• [WORK ITEM]: Pick out every line of the entries below where "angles" occurs, and copy those lines.

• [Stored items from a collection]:

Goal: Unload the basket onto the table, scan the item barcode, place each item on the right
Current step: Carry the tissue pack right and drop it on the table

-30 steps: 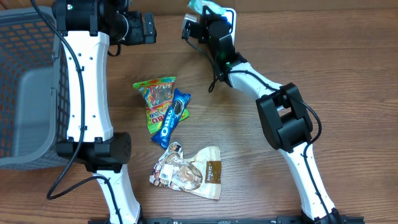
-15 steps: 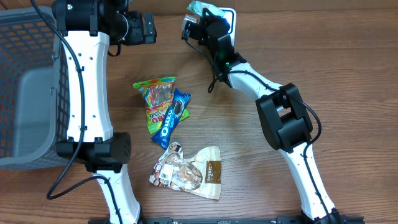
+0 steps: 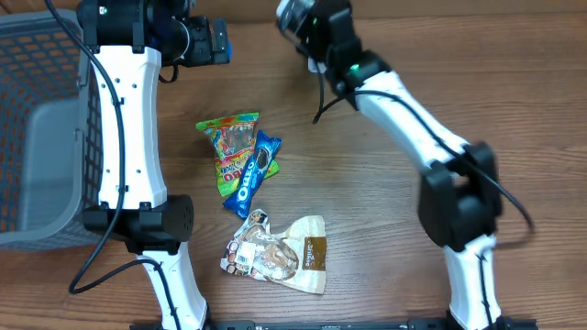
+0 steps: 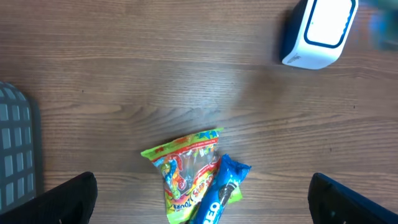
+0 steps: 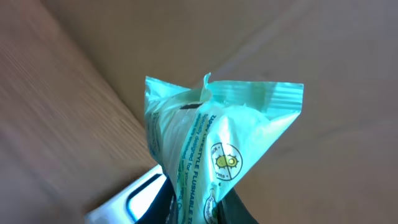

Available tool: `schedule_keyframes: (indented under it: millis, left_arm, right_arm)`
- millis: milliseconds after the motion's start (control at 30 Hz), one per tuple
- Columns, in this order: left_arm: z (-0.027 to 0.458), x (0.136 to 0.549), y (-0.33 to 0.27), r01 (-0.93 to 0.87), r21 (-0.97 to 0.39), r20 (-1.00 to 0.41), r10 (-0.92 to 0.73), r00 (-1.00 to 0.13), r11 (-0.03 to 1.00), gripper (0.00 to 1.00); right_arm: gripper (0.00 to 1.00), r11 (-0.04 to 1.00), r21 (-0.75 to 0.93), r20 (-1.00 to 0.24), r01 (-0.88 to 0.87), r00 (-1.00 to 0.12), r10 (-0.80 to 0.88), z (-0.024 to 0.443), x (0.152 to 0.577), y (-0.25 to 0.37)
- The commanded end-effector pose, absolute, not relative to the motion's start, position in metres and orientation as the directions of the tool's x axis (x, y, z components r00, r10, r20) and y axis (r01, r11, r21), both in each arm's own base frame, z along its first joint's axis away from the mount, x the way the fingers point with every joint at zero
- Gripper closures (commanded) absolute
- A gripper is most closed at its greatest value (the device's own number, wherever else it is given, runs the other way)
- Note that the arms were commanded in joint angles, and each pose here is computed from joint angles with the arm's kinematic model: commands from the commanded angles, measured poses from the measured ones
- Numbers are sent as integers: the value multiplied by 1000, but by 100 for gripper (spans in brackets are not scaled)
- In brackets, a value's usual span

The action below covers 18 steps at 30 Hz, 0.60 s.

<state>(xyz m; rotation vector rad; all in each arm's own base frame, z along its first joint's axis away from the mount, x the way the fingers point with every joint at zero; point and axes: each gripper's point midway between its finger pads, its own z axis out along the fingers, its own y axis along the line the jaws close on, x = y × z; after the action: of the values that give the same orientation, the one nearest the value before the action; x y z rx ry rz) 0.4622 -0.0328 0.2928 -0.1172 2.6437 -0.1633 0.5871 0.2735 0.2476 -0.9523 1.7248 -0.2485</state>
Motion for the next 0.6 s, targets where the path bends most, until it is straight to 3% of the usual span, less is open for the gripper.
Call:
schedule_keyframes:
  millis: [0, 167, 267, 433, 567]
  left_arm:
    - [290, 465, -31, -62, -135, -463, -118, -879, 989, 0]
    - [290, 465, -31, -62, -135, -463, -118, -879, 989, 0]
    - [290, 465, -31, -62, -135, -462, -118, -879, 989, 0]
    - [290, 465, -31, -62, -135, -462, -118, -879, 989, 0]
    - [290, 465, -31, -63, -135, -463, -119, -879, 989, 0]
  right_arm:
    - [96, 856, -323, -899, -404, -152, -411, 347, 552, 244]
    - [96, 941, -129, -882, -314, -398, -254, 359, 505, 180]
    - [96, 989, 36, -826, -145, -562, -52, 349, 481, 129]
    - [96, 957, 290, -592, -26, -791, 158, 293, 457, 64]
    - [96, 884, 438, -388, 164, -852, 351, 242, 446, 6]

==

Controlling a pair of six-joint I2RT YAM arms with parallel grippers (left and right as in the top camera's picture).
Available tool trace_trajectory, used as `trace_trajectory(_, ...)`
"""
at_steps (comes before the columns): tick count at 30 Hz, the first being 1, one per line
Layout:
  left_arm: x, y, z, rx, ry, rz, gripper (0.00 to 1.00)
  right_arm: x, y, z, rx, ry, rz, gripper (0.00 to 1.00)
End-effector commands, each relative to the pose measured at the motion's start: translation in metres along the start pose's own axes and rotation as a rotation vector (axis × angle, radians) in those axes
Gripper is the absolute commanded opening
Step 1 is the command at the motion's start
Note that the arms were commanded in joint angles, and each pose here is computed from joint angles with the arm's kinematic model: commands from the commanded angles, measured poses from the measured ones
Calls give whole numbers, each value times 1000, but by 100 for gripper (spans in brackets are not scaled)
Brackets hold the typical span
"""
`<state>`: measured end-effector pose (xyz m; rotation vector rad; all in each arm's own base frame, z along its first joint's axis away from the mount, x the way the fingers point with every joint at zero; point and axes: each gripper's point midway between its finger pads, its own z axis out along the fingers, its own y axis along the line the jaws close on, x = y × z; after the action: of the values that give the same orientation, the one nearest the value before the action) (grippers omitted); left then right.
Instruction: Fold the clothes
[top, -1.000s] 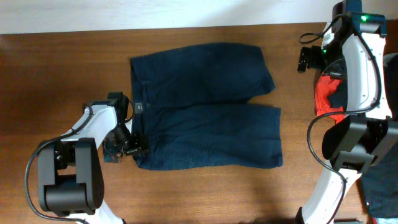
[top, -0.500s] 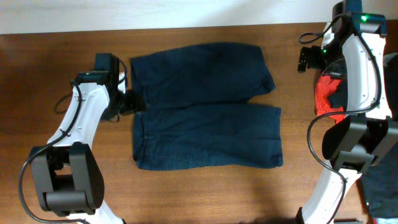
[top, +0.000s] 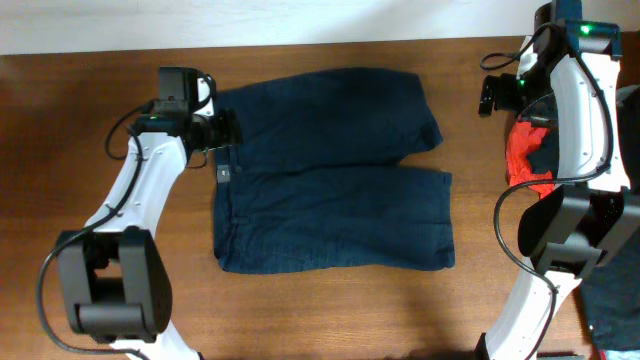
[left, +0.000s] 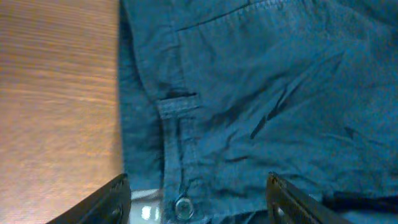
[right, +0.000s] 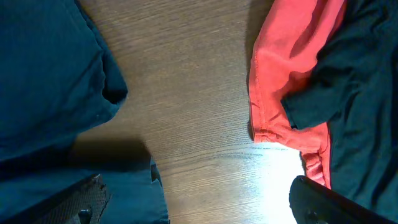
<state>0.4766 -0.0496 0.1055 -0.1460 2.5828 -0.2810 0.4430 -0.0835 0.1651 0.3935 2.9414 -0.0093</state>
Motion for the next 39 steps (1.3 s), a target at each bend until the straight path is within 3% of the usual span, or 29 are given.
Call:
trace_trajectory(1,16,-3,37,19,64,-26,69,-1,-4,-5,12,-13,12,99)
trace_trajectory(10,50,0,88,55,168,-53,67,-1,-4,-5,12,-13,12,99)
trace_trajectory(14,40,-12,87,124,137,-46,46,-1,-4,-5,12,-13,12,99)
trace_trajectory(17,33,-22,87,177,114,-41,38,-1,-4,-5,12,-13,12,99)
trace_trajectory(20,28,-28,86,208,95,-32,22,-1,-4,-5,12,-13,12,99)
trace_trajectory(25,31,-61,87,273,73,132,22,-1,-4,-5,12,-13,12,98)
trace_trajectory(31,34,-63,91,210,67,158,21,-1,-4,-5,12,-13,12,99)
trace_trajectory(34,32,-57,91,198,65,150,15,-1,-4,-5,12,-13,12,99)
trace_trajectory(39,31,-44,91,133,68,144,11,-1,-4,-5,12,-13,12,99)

• [EXPECTED ANSWER]:
- Note that the arms were commanded in joint angles, and each pose here is computed from joint angles with the arm's kinematic model: commands from the commanded angles, measured poses from the measured ones
Note that the arms were commanded in joint angles, and each pose here is computed from joint angles with the arm's kinematic model: commands from the commanded angles, measured poses from the measured ones

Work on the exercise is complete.